Ironically as I stood in the graveyard looking for my father's grave tonight, I recalled Leo Tolstoy's short story "How Much Land Does a Man Need?" I had often explored this story with my high schoolers and enjoyed their discoveries and discussions. The conclusion of the story is that all a man really needs is enough land in which to be buried. By the end of the story, we often felt so superior to Pahom and his greedy attempts to acquire more land. Although, tonight rather than feeling smug about a grave plot, I was desperately searching and needing to find this special piece of land that housed something so precious to me.
It seems like such a simple thing. You pick out a grave marker. You pay for it. It is made. Then it is "installed". Yet it has been almost two months and twenty one days since my dad's funeral...and still no marker. My mom has called several times. We are expecting it any day, and apparently this is normal. Being a novice at losing someone close to me, I have no idea what is normal. Yet there I stood searching for a patch of land that meant more to me than any other patch of land in the world at that moment, and not being able to find the exact spot.
Leaving work late, today, but still finding it light outside at a little before 8:00 p.m., I had such a need to be near my dad. I know that he is not actually in the grave where his body resides, but I just had a need to be close to where his hands, face, hair, arms and all the physical things I remembered about him were. I needed to tell him that I still miss him everyday and that I am ready for this to be easier. I needed to tell him that I was having a simple outpatient surgical procedure in two days and I so longed to hear him pray for me before, during and after this. I wanted to hear him say, "Lisa, you're gonna be okay! Daddy loves you!" The next best thing was to be near where we had last left him...at least where we had left the house that contained this beautiful man.
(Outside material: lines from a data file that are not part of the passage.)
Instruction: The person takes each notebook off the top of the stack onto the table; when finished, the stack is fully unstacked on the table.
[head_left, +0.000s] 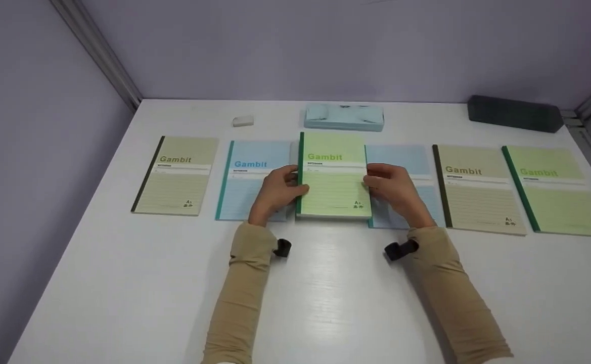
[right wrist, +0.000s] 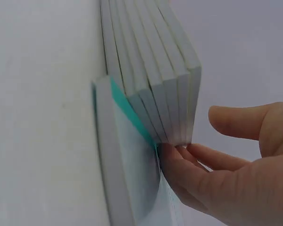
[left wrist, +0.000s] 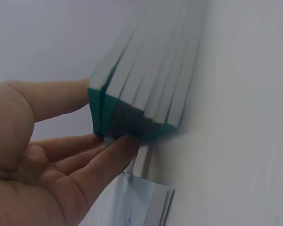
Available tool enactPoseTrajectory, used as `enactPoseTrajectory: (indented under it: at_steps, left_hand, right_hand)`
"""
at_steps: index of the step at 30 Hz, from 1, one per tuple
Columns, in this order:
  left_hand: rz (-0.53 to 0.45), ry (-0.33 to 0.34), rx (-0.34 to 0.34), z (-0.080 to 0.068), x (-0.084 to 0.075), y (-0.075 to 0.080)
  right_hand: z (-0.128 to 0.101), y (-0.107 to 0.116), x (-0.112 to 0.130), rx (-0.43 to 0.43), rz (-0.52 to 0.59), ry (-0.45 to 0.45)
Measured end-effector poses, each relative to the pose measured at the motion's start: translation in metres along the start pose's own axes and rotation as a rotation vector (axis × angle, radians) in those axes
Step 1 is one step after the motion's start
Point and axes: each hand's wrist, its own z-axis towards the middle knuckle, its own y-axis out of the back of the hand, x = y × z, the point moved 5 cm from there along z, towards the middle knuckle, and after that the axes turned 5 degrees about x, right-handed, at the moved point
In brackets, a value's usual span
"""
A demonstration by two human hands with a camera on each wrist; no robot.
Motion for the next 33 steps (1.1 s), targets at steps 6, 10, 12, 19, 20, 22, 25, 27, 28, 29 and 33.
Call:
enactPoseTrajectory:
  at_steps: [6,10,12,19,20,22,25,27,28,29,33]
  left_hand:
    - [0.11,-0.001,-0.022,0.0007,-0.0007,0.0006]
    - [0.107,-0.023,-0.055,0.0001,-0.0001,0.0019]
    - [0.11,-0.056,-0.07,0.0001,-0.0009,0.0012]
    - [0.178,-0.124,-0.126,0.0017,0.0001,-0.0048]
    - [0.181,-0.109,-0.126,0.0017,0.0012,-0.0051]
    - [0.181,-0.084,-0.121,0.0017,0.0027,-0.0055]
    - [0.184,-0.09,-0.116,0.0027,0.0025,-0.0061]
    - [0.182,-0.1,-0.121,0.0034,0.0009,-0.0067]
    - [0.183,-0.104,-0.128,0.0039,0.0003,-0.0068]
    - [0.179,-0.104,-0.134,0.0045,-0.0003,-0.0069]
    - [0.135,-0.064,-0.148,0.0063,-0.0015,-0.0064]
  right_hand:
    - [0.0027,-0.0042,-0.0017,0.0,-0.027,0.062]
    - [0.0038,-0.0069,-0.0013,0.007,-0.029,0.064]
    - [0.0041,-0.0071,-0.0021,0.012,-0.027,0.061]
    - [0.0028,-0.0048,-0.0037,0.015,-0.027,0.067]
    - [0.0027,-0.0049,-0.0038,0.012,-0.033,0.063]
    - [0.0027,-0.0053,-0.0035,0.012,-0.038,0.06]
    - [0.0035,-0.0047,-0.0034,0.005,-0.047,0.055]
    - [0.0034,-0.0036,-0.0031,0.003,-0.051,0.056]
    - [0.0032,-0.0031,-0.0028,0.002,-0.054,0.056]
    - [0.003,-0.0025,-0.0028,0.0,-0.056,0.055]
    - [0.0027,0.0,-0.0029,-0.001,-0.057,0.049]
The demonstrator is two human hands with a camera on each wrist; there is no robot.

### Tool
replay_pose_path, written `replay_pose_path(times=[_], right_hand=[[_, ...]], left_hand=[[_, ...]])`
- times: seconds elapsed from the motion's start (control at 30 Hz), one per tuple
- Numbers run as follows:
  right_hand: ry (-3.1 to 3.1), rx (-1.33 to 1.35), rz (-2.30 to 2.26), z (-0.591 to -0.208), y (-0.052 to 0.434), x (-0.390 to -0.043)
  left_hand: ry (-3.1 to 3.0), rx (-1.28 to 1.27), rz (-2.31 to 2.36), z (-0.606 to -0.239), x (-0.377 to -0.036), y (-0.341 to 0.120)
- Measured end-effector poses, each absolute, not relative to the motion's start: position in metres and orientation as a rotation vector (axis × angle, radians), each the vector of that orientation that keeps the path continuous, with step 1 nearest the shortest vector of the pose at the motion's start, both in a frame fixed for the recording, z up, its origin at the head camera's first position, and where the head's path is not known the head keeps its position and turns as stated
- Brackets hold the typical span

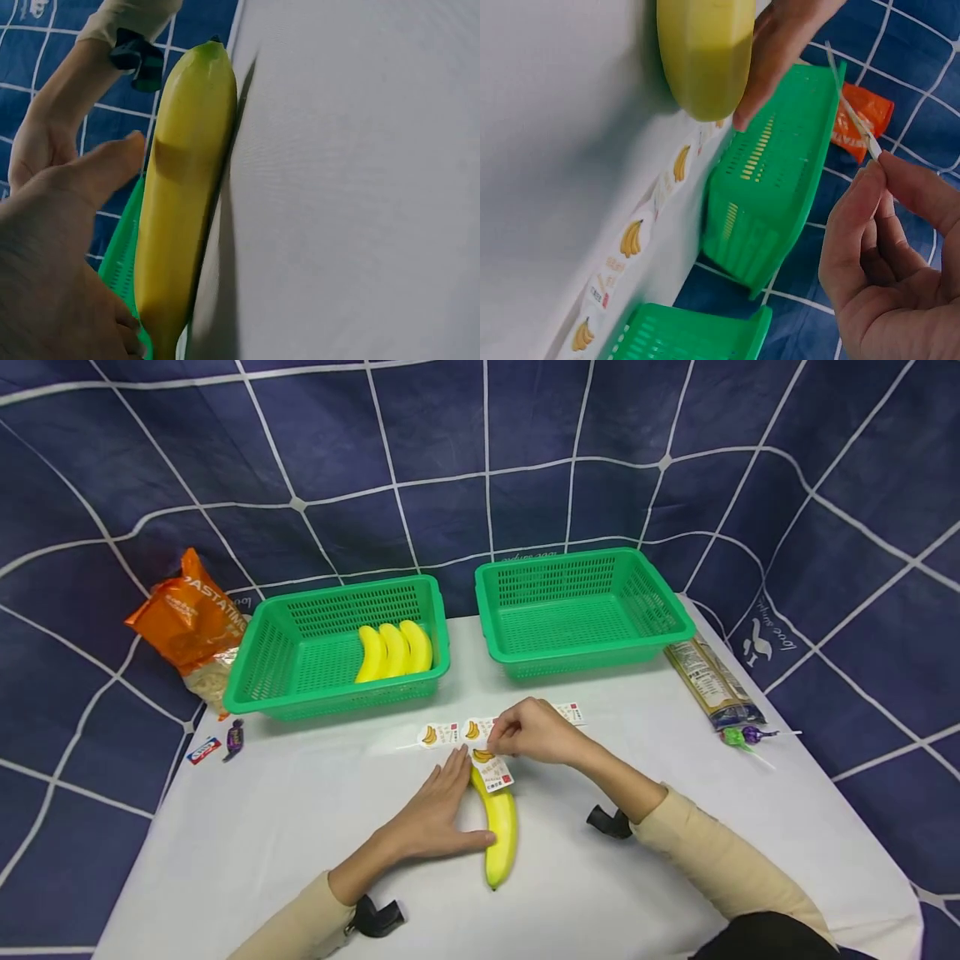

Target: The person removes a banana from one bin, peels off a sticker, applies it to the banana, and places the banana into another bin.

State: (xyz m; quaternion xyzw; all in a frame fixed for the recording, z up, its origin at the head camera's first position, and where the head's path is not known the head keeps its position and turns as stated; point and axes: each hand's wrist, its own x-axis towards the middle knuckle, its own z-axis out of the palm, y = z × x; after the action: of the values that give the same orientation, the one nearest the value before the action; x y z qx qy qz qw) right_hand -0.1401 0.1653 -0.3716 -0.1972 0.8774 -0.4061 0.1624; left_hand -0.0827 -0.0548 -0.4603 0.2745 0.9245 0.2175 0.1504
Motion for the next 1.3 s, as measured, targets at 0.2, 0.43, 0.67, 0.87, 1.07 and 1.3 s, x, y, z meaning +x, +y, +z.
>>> replay_pose_path(times=[0.2, 0.43, 0.67, 0.87, 1.07, 1.3], right_hand=[[2.378, -0.46, -1.264, -0.375, 0.169, -0.134], [2.303, -0.428, -1.291, -0.389, 0.172, -0.129], [2.27, -0.377, -1.303, -0.402, 0.174, -0.124], [2.181, -0.356, -1.363, -0.411, 0.173, -0.123], [2.138, -0.299, -1.411, -0.422, 0.174, -0.126], [2.14, -0.247, -1.41, -0.428, 0.174, -0.127]], left_hand=[[2.648, 0.79, 0.632, -0.466, -0.086, -0.057], [2.661, 0.838, 0.623, -0.463, -0.086, -0.056], [2.661, 0.852, 0.58, -0.462, -0.083, -0.057], [2.662, 0.844, 0.587, -0.463, -0.083, -0.056], [2.655, 0.841, 0.604, -0.463, -0.083, -0.057], [2.657, 0.848, 0.599, -0.462, -0.084, -0.056]])
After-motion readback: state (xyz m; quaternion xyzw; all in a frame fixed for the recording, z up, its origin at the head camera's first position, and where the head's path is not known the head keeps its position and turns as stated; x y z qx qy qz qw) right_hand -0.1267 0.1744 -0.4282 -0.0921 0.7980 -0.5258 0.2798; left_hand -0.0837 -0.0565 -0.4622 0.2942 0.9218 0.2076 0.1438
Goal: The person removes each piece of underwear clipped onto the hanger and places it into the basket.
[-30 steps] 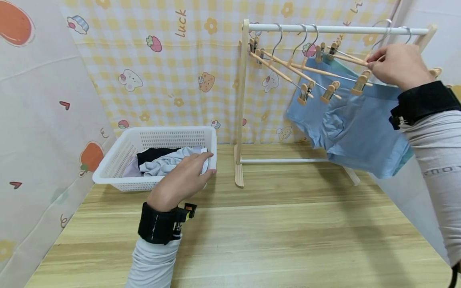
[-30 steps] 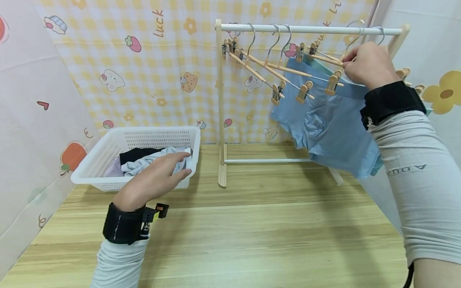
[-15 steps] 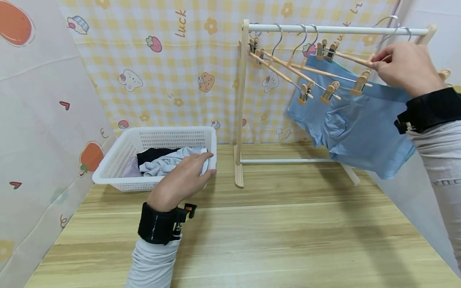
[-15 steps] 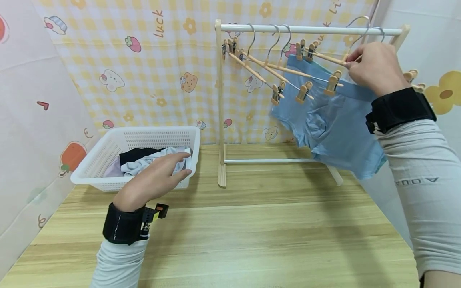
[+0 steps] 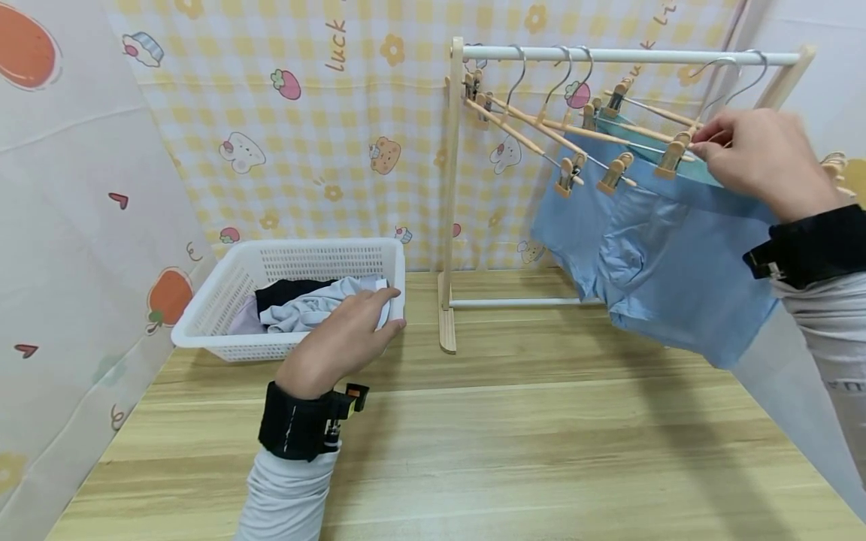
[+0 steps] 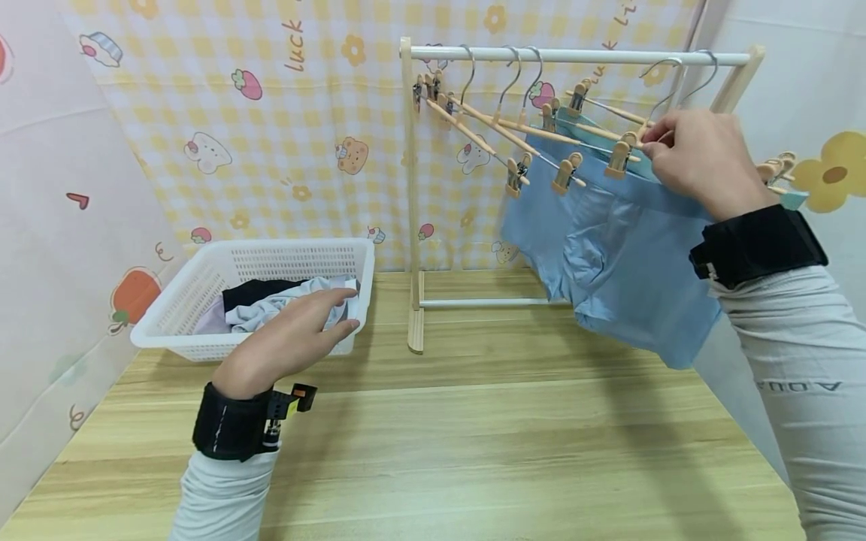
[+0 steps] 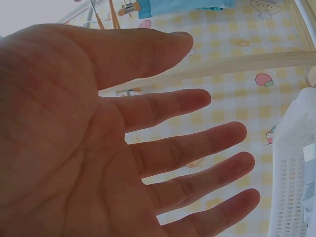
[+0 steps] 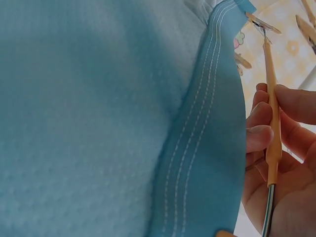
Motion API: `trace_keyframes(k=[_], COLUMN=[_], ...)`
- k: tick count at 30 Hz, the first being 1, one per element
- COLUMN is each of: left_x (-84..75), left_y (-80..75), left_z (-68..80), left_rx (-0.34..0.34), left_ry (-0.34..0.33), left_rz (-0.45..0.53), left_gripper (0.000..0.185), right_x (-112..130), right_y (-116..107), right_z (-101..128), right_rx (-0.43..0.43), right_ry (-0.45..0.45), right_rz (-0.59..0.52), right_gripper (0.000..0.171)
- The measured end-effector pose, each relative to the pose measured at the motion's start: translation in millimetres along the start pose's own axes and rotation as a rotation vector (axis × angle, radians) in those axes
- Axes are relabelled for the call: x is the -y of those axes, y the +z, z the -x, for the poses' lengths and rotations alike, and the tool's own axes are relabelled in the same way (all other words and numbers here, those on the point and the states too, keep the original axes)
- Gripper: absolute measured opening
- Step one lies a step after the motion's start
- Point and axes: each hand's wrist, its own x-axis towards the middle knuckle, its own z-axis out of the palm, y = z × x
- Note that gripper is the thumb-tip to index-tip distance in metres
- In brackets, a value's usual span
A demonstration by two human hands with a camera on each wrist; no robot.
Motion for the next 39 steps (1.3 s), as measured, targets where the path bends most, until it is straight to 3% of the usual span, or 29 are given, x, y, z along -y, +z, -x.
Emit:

As I entered the cemetery, I parked my car where I had parked it before. I parked it where my mom and I had parked just the day after dad died when we gave the cemetery approval to dig the grave on his lot. The same place the limousine had parked when we walked to Dad's graveside. Yet it was such blur. The green funeral home tent is long gone now. The grave is not so fresh, so there I stood wandering, searching, walking from grave marker, to grave marker. I was seeing the names of so many strangers that were someone's loved one, and I was never finding the name Ronnie Harstin that I searched frantically to find. Surely, his marker was ready by now.
It's bizarre how your mind can play tricks on you in moments like this. Was it real? Was I really in this graveyard several months ago burying my dad. Good Lord, there are many days when this feels like a dream. Maybe it really was? But no...I vividly remember holding my mom's hand at this graveside, wiping my daughter's tears, listening as the ministers tried to give us a word of hope and thinking how befitting the casket was as it was called "Knight". He was my first knight in shining armor and was so brave and dear!
After a few moments of panic and desperation, I found his spot. Ironically, the marker below his is someone named Gladys. His mother was named Gladys, and she adored her boy, the baby boy of ten children. This seemed fitting to me also that Gladys would be buried near him! I did what I needed to do at this little plot of land, tonight. I found some relief and some solace after allowing my heart to break for a moment.
My dad didn't really need the grave plot, I guess; but I needed it. I needed it tonight. I needed it for him. I needed it for me. So how much land does a man need Mr. Tolstoy? He needs how much ever it takes to help someone else. He needs how much ever it takes to help another person be okay. Tonight, it was a 6 foot rectangle, but tomorrow it may be a plot of land for a school or a hospital or a playground. Nope! Mr. Tolstoy, I love you and I get your point; but this question isn't as simple for me, tonight, as you make it.